Monthly Archives: September 2010

BK Breakfast Commercials Remind Me…

The new BK commercials are annoying and fun. Which got me thinking… where have I seen that formula before? Oh right, from the other lovable curly-haired singing nerd. Ads are very similar. Different category, same concept.

First BK:

Compared to:

However, BK, this ad is still less annoying than the McDonald’s coffee guy. I hate him the most.

Part I: Reusing Timeless Content – The Budget Travel Theory & Mocking DMB

Recently, I have been have discussing timeless content. Often it is in the context of online, print, and the new world that opens up when print moves to easy-to-read digital versions. I am loving referring it is as: The Budget Travel Theory.

The reason is simple. I have a stack of Budget Travel magazines sitting in a corner in my living room. I can’t bring myself to throw them out, they each have cities, restaurants, tips, ideas for places I want to travel (or might travel). The articles are still relevant 9+ months later, even if they were originally meant to have the shelf life of one month.

Enter digital… it is now easy to link to ‘old’ content. Websites have been doing this for years. They offer links on the side under ‘similar stories.’ What puts digital magazines in a unique differentiating position is the fact that when they offer relevant links (or even re-serve ‘old’ content as main stories) the rabbit hole that internet users love to go down is self-contained within the walled content of the magazine. Keeping users within the ‘pages’ of the magazine equals longer engagement and providing more (enjoyable) value to readers (and marketers alike). One thing that is true about the corner of my living room- the content is timeless, the ads are old and irrelevant. Imagine being able to change out the ads by the content, offering deals, videos, updated reviews while I am reading the stories.

As digital magazines gain scale and marketers (and publishers) put time and resources into linking content and creating a 3rd dimension to previously flat content, this will only benefit readers and give magazines and newspapers new life. This works when you know your content. When you have all of your content in a CMS that is tagged, sorted, easily found- and when a human can access it and link it in times a computer can’t. At times, you need to react quickly and pay attention to what is being talked about (many times trends are things you can’t prepare for or predict) and deliver it.

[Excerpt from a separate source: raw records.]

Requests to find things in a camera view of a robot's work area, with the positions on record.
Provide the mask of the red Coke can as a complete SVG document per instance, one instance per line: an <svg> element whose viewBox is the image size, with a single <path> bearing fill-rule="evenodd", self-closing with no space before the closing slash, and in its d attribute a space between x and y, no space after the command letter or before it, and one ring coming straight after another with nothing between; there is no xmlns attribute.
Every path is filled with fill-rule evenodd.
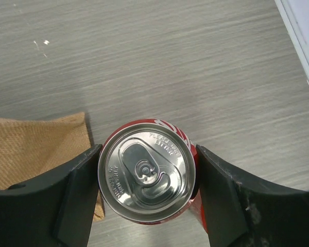
<svg viewBox="0 0 309 247"><path fill-rule="evenodd" d="M100 152L97 176L106 203L127 220L162 224L190 209L207 225L196 147L167 121L139 119L116 129Z"/></svg>

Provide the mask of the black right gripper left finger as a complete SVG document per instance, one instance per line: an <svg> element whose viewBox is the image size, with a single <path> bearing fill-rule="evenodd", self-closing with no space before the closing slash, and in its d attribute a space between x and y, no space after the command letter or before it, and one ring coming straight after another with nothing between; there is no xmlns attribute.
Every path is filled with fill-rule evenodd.
<svg viewBox="0 0 309 247"><path fill-rule="evenodd" d="M101 149L0 190L0 246L87 246Z"/></svg>

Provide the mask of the tan canvas tote bag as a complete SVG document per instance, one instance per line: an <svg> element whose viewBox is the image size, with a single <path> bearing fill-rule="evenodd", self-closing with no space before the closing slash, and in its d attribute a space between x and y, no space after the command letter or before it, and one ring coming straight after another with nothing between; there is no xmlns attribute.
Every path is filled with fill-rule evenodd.
<svg viewBox="0 0 309 247"><path fill-rule="evenodd" d="M53 120L0 118L0 189L47 172L90 147L84 112Z"/></svg>

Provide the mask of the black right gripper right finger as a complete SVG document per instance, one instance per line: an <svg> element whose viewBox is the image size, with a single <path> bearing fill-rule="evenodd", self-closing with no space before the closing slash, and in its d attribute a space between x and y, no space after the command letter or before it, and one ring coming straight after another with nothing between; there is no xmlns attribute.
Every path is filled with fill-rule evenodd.
<svg viewBox="0 0 309 247"><path fill-rule="evenodd" d="M285 187L197 146L211 246L309 246L309 191Z"/></svg>

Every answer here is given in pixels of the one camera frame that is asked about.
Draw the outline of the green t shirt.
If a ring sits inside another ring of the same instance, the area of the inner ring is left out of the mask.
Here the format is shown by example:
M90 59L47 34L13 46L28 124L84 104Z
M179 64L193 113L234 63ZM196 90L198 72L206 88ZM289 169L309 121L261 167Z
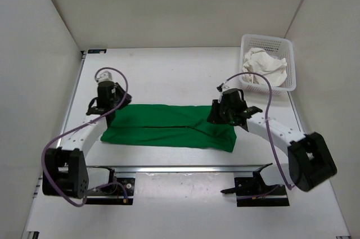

One very timely example of the potential of this came tonight – on opening night of the 2010-11 NFL season from America’s Finest News Source (The Onion).

The facts:

1. People will be watching the NFL tonight – Saints vs. Vikings will draw a crowd

2. DMB band is playing the pregame (and if you know me at all, you know this does not make me happy. I am not a DMB fan).

3. NFL, Vikings, Saints will trend on Twitter

4. The Onion has mocked DMB throughout the years.

Tonight, during the pregame, while DMB was playing The Onion tweeted an article from 2005. One that is still funny and relevant today with the hashtags: #NFL, #SAINTS, #VIKINGS: Dave Matthews Not That Into Himself Anymore

In part 2 of this post, I will introduce the notion of a Content Trustee. By definition a trustee is a person (or institution) to whom property is entrusted to use for another’s benefit. Imagine what that means for a brand and/or agency that has a lot of content. Someone to not only put the right content in the right place, but also reuse the same content in previously unrealized places or heaven forbid, breathing new life into content that already exists instead of always creating new content.

Now, back to the game… I have the Saints Defense starting tonight.